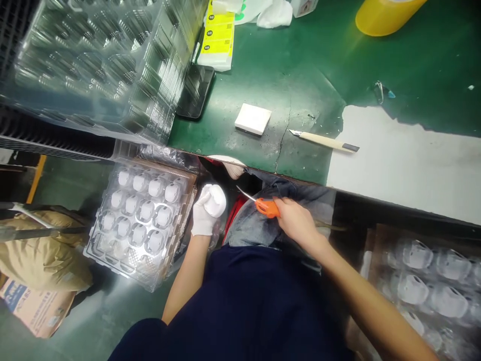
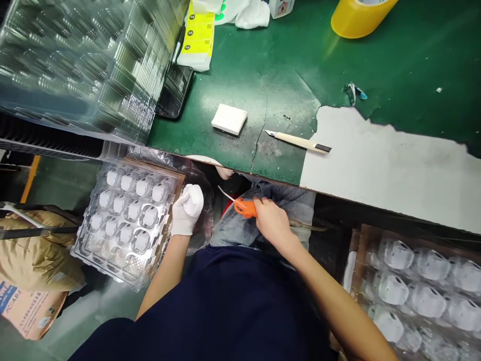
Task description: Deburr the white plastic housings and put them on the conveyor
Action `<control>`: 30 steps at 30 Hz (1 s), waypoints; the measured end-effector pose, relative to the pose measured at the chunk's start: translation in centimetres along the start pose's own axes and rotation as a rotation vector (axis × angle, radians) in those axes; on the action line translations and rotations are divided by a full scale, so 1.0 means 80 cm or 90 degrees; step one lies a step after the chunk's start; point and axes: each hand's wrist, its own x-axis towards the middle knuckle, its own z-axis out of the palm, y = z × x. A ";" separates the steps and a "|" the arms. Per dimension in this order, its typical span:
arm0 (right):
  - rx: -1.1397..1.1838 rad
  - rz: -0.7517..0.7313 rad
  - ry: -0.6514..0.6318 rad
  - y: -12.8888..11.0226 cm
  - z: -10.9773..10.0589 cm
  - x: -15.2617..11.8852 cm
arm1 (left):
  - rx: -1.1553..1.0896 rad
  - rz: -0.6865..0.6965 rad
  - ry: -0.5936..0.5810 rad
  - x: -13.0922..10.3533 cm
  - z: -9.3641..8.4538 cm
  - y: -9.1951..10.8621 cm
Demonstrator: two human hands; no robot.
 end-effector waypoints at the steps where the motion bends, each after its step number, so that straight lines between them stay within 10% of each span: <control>1: 0.010 -0.006 0.016 -0.007 0.006 0.007 | 0.013 0.012 -0.028 -0.013 0.008 0.003; 8: 0.132 -0.040 0.086 -0.019 0.017 -0.003 | 0.110 0.048 -0.171 -0.079 0.056 -0.014; 14: 0.813 -0.090 0.073 -0.016 0.017 -0.037 | 0.171 0.014 -0.219 -0.105 0.077 -0.037; 19: 1.120 0.008 0.008 -0.019 0.025 -0.037 | 0.050 -0.187 -0.219 -0.126 0.090 -0.018; 30: 1.278 0.012 -0.079 -0.025 0.029 -0.040 | 0.018 -0.180 -0.251 -0.152 0.101 0.003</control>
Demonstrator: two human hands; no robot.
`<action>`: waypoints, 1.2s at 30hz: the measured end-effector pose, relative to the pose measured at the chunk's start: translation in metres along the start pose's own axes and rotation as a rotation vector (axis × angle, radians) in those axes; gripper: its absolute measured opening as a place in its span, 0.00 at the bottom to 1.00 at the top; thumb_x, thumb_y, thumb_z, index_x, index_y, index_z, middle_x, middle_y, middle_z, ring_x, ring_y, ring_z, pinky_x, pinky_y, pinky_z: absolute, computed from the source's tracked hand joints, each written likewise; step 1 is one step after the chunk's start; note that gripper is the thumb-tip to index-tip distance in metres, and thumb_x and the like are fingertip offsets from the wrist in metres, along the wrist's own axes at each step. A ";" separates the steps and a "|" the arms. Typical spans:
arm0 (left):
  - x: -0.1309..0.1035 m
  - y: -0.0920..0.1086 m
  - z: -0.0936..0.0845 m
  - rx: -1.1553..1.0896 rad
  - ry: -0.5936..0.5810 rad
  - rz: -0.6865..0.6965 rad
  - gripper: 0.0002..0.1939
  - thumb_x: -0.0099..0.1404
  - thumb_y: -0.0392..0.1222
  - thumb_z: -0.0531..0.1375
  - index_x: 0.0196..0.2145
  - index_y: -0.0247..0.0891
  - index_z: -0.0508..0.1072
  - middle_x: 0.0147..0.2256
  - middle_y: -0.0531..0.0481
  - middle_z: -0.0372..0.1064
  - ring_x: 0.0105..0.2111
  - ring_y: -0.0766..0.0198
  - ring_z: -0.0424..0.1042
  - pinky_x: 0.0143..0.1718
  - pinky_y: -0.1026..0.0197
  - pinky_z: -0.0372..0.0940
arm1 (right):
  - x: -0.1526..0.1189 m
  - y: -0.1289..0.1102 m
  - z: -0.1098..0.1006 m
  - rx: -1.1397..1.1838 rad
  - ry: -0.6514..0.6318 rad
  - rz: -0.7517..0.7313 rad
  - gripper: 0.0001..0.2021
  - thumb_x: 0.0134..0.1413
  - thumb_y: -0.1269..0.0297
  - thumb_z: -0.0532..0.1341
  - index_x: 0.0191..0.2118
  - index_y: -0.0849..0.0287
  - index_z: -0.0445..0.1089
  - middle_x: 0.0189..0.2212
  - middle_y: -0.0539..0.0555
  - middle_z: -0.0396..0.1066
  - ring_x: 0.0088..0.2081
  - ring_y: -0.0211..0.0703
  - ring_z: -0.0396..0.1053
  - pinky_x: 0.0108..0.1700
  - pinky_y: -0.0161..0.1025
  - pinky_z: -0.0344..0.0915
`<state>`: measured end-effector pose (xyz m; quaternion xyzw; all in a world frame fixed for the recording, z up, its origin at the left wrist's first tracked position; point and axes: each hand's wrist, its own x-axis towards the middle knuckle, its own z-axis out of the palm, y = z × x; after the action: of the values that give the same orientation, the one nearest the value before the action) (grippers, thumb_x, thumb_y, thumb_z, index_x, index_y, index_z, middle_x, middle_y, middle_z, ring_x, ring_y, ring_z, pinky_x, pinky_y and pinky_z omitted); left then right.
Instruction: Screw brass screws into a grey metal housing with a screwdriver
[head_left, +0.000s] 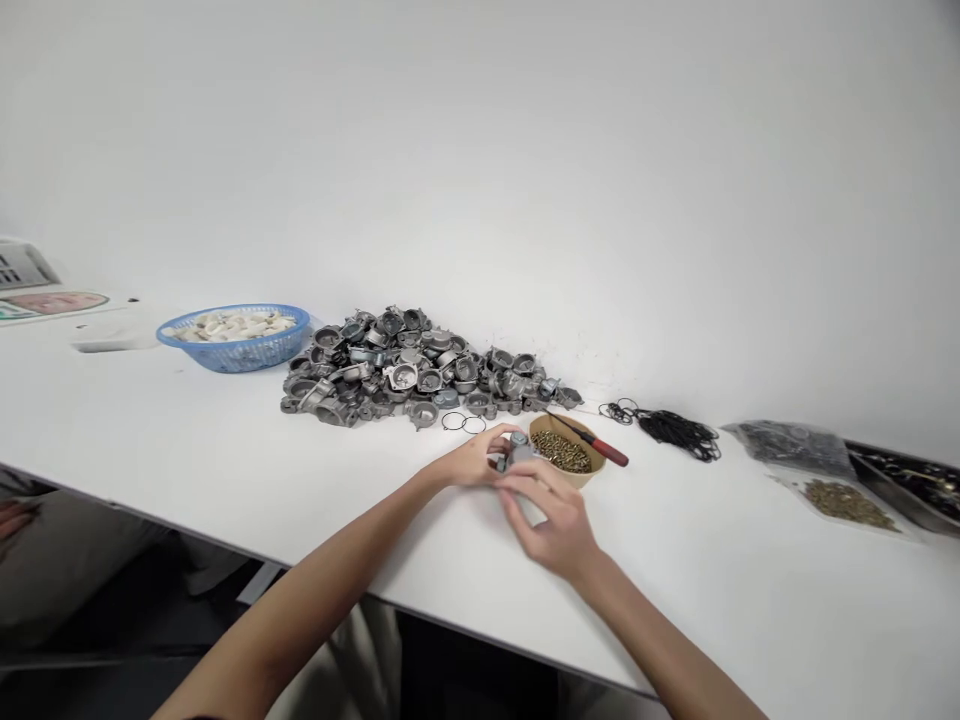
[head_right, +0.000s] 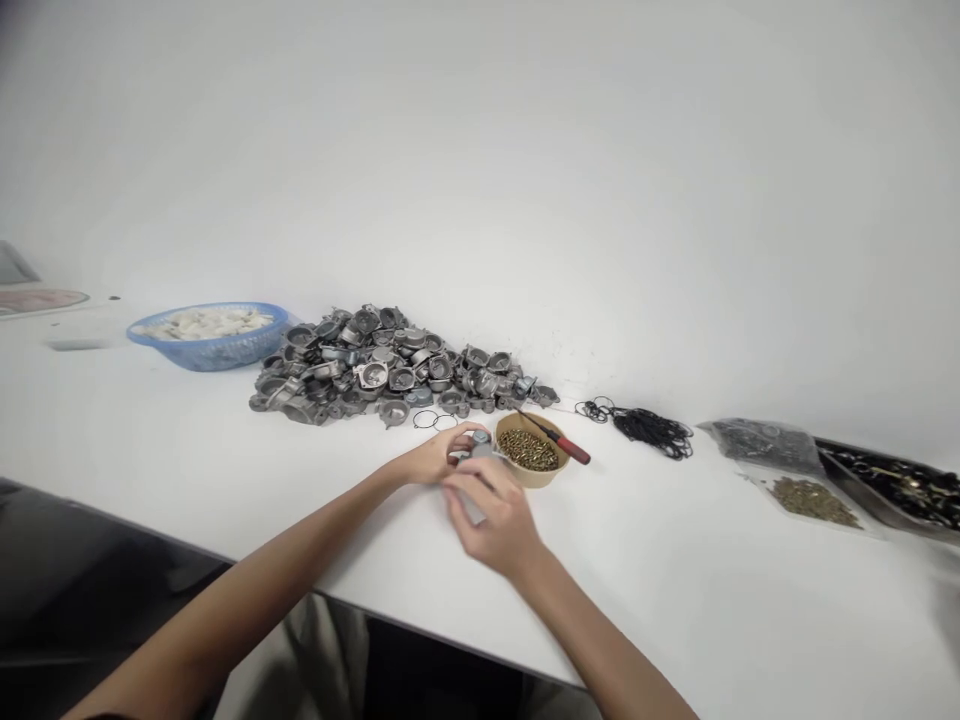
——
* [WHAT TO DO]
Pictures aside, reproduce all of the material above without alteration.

* [SOLUTION]
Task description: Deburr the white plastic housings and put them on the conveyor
Action `<control>`: 30 steps at 30 Hz (1 s), waypoints; the measured end-effector pose, relative to the pose measured at the chunk's start: translation in centimetres along the start pose's own axes and rotation as a rotation vector (axis × angle, radians) in those axes; on the action line translations and rotations are divided by a full scale, so 1.0 means 80 cm or 90 degrees; step one lies a step after the chunk's start; point and axes: each hand's wrist, its own x-axis towards the middle knuckle, its own z-axis out of the palm, y = z × x. A ";" separates the steps and a "|" the arms. Per dimension in this order, its typical span:
arm0 (right):
  - rx: -1.1397..1.1838 rad
  - rz: -0.7517..0.7313 rad
  - ry: -0.6514..0.6318 rad
  - y: -12.8888..11.0226 cm
  - z: -10.9773..10.0589 cm
  - x: -15.2617..11.8852 cm
arm1 (left):
  - rx: -1.1553..1.0896 rad
  - rz: -0.6865..0.6965 rad
  - ry: -0.5936..0.5810 rad
  - x: -13.0922..10.3533 cm
  - z: -9.3641..8.4538 cm
  - y: -9.1951..10.8621 cm
Demonstrator: two human hands; no robot.
 end-effector waypoints at the steps where the motion bends, each after its step number, so that straight lines between them stay within 10% of each span: <control>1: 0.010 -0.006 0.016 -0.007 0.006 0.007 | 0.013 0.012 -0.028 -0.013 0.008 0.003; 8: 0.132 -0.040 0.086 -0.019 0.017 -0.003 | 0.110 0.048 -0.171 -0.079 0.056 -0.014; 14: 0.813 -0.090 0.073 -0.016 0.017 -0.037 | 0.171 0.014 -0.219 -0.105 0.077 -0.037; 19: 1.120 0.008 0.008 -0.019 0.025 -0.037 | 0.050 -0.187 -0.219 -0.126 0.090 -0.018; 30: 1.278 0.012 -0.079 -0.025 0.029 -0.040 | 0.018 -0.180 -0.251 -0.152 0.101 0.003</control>
Demonstrator: two human hands; no robot.
`<action>`: waypoints, 1.2s at 30hz: the measured end-effector pose, relative to the pose measured at the chunk's start: translation in metres along the start pose's own axes and rotation as a rotation vector (axis × angle, radians) in those axes; gripper: its absolute measured opening as a place in its span, 0.00 at the bottom to 1.00 at the top; thumb_x, thumb_y, thumb_z, index_x, index_y, index_z, middle_x, middle_y, middle_z, ring_x, ring_y, ring_z, pinky_x, pinky_y, pinky_z: absolute, computed from the source's tracked hand joints, each written likewise; step 1 is one step after the chunk's start; note that gripper is the thumb-tip to index-tip distance in metres, and thumb_x and the like are fingertip offsets from the wrist in metres, along the wrist's own axes at each step. A ";" separates the steps and a "|" the arms. Typical spans:
arm0 (left):
  - x: -0.1309..0.1035 m
  - y: -0.0920..0.1086 m
  - z: -0.0936..0.0845 m
  - rx: -1.1553..1.0896 rad
  - ry: -0.5936..0.5810 rad
  - rz: -0.6865..0.6965 rad
  - gripper: 0.0002..0.1939
  - thumb_x: -0.0099..0.1404
  - thumb_y: -0.0392..0.1222
  - thumb_z: -0.0531..0.1375
  - index_x: 0.0196..0.2145
  - index_y: -0.0247..0.0891
  - index_z: -0.0508..0.1072
  - middle_x: 0.0147..0.2256
  - middle_y: -0.0531..0.0481
  - middle_z: -0.0372..0.1064
  - ring_x: 0.0105..0.2111
  - ring_y: -0.0766..0.0198
  - ring_z: -0.0424..0.1042
  - pinky_x: 0.0143..0.1718
  - pinky_y: -0.1026..0.0197
  - pinky_z: -0.0372..0.0940
arm1 (right):
  - x: -0.1526..0.1189 m
  - y: -0.1289..0.1102 m
  - z: -0.1098..0.1006 m
  - rx: -1.1397..1.1838 rad
  - ry: -0.6514..0.6318 rad
  - rz: -0.7517..0.7313 rad
  - gripper: 0.0001..0.2021
  - thumb_x: 0.0134..0.1413
  - thumb_y: -0.1269..0.0297
  - thumb_z: -0.0532..0.1341
  - index_x: 0.0191..0.2118
  - index_y: -0.0849..0.0287
  - index_z: -0.0445..0.1089
  - middle_x: 0.0189..0.2212
  - middle_y: -0.0539..0.0555
  - middle_z: -0.0396..0.1066
  - ring_x: 0.0088..0.2081
  - ring_y: -0.0211..0.0703
  - ring_z: -0.0396..0.1053
  - pinky_x: 0.0108..0.1700
  - pinky_y: -0.0161..0.1025
  - pinky_z: -0.0344..0.0915
`<state>`: measured end-effector pose (xyz m; quaternion xyzw; all in a world frame fixed for the recording, z up, its origin at the left wrist's first tracked position; point and axes: each hand's wrist, its own x-axis towards the middle knuckle, its own z-axis out of the palm, y = z × x; after the action: of the values that give the same orientation, the one nearest the value before the action) (grippers, thumb_x, thumb_y, thumb_z, index_x, index_y, index_z, middle_x, middle_y, middle_z, ring_x, ring_y, ring_z, pinky_x, pinky_y and pinky_z omitted); left then right.
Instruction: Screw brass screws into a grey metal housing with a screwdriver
[head_left, +0.000s] 
[head_right, +0.000s] 

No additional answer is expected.